“I’m a great presenter. I should work in training.” You’ve probably heard this statement a time or two. Or perhaps, “I’d be a great trainer because I’m a persuasive talker.”

Workplace learning professionals (WLPs) cringe when they hear comments like these.  Learning isn’t about talking persuasively or giving a fine presentation; learning is about creating understanding, ensuring retention, and enabling application.

But as much as we cringe when people underestimate the discipline, technique, and skill that goes into developing and delivering a traditional training program, do we also misjudge how much effort and skill is required for creating video for an effective learning program?

Creating video content that aids learning is not a matter of simply aiming a camera and pressing record.  Just as creating learning is not a matter of simply standing up and talking.

Educating is more than presenting.

I suggested last week [LINK TO LAST BLOG POST] that when it comes to video, we’re nearing the end of what I call the “novelty stage” of technology.  This stage is characterized by a blind excitement when people ask, “Where can I use this technology?” It comes before what I call the “professionalization stage,” which is characterized by questions such as “What is the best technology for my purpose?” and “How can I structure this better to optimize the learning?”

The novelty stage is common when we discover a smart new technology.  For example, at the end of the 90s, people were so excited by e-learning that some companies declared e-learning would replace all face-to-face courses.  Remember that? Then when PowerPoint catapulted onto the scene, people used every color, font, and kaleidoscopic transition imaginable before they realized that this was not effective.

Video is still at the novelty stage.  Many people use video simply because they can make it—and because it’s fun to make. But that’s about to change. In the next few years, it will be professionalized and become an essential part of a learning professional’s toolkit.

How do we professionalize video?

How do we professionalize the creation of learning video?  What knowledge do we need?  What new skills are required? 

Media grammar. The first step is for media grammar to become part of the basic knowledge of a learning professional. Media grammar is the set of rules media professionals follow in radio, television, and newspapers to create stories that are quick and easy to understand. 

Video grammar in particular has evolved from nearly a century of television broadcasting and cinema.  Today, it is a sophisticated guide that ensures the videos we shoot and edit are easy to understand.  We need to combine video grammar with learning principles to truly give video what it needs to make it an effective video tool.
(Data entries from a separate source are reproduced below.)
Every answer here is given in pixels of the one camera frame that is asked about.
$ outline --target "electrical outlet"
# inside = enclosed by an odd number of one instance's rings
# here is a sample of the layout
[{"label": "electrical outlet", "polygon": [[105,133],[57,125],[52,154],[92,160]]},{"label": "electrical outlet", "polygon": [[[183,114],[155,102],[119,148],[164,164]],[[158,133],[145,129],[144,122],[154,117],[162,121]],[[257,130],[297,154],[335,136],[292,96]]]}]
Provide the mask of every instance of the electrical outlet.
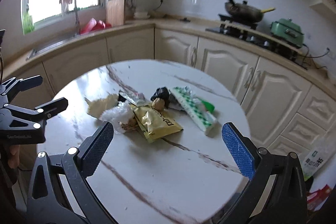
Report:
[{"label": "electrical outlet", "polygon": [[331,58],[332,60],[336,60],[336,53],[333,52],[331,49],[326,48],[326,49],[325,49],[325,52],[328,52],[327,56],[328,56],[329,58]]}]

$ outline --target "gas stove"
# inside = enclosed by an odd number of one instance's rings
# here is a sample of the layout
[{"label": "gas stove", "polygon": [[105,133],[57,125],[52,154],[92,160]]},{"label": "gas stove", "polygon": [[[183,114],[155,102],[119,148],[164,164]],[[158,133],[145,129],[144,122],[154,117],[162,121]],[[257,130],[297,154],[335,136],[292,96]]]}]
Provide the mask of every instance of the gas stove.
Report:
[{"label": "gas stove", "polygon": [[[222,35],[227,35],[230,37],[235,37],[240,40],[246,41],[247,43],[252,43],[258,47],[262,47],[266,50],[269,50],[278,55],[281,55],[282,57],[293,61],[295,64],[299,66],[302,66],[301,64],[298,64],[296,62],[298,53],[295,52],[294,50],[282,44],[279,44],[275,41],[271,41],[267,39],[266,37],[263,37],[262,33],[261,35],[254,35],[240,28],[240,27],[244,27],[244,29],[249,28],[252,30],[256,30],[258,24],[242,21],[242,20],[230,17],[230,16],[224,16],[224,15],[219,15],[219,16],[221,20],[223,21],[223,24],[221,24],[220,27],[207,28],[205,29],[206,31],[218,33]],[[234,23],[235,26],[227,26],[226,24],[227,22]]]}]

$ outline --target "faucet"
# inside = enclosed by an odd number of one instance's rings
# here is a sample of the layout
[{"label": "faucet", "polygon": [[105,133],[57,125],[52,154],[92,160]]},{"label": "faucet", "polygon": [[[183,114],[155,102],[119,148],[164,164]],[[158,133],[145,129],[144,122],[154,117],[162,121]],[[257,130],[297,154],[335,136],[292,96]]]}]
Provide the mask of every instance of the faucet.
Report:
[{"label": "faucet", "polygon": [[[69,11],[69,4],[72,3],[72,0],[59,0],[59,3],[62,4],[62,15]],[[75,0],[75,17],[76,17],[76,34],[81,33],[80,22],[78,18],[78,9],[77,9],[77,0]]]}]

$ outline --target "trash pile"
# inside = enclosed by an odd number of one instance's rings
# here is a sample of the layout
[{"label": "trash pile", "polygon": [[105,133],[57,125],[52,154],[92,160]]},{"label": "trash pile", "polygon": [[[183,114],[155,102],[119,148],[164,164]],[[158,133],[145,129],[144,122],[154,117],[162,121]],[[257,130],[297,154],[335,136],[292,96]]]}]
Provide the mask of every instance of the trash pile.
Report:
[{"label": "trash pile", "polygon": [[215,107],[194,94],[189,87],[168,90],[158,88],[151,101],[142,93],[120,90],[104,99],[90,101],[87,113],[104,122],[111,122],[116,134],[140,128],[149,143],[183,128],[170,115],[169,108],[185,111],[207,135],[217,120],[212,115]]}]

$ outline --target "frying pan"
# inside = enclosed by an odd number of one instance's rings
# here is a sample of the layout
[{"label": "frying pan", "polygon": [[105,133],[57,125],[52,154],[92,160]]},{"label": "frying pan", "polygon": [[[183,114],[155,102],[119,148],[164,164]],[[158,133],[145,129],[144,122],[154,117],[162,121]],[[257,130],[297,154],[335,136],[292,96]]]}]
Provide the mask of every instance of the frying pan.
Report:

Visual grammar. Visual grammar is based on the media mantra that content must be “quick and easy to understand.” Following the rules of visual grammar enables us to speed up comprehension. At the very least, learning professionals should know visual grammar for planning learning video such as:

  • shot sizes (how close or far away the action is from the camera and how it shapes the message)
  • camera position (where you place the camera in relation to the action and how it shapes the message)
  • camera angle (how you pivot the lens to the action and how it shapes the message)
  • camera moves (how you move the camera such as panning or zooming and how it shapes the message)
  • composition (how you position objects in the frame and how it shapes the message).

Of course there’s more to learn. But the better we understand the dynamics of these rules, the more we can manipulate pictures to communicate our exact message. 

Applying learning theory to video.

I studied for my first adult education degree back when I was still working full-time as a talk show host.  Friends were curious about why I was interested in education.  They’d ask, “What do media and education have in common?”

Much of what instructional designers do is the same as producers, writers, and presenters: 

  • We all break our topics down and re-order them to make them quicker and easier to understand. 
  • We all think about mental models or stories to package information so it’s easier to learn. 
  • We all learn the language of our audience to ensure cognitive load is reduced.

However, instructional designers do a few extra things, such as incorporating techniques that ensure memory retention and application.

Making video for learning should largely follow the process of instructional design:

  • Start with a learning objective. 
  • Break the topic down into chunks.  
  • Structure the sequence of the video so it flows logically. 
  • Create mental models.   
  • Include creative repetition to ensure reinforcement. 

By the way, good media follows a more intuitive but similar process: start with an “editorial” objective. 

Combining media grammar with learning principles.

With video, the language we use is pictures—not words.  This is where we need to understand visual grammar.  Understanding visual grammar explains why a video with one person talking non-stop, with no other shots, offers poor return on investment for learning.  As do videos that have followed no careful planning or instructional design process.

To professionalize learning video we need to synthesize the rules of both instructional design and visual grammar to be able to consistently deliver content that aids learning and is not left to chance.

Like you, I’m a trainer. So, I cringe when I hear people saying training is simply about standing up and talking. I also I cringe when I hear that video is just a matter of pressing record and hoping for the best. I know that’s not the recipe for effective learning video.

But as a trainer, I also see potential.  And I know that the novelty stage is merely one-step away from professionalization, which involves combining visual grammar with learning principles. It’s at this point that we will take video and make it an indispensible tool in our professional toolkit to help change people and organizations.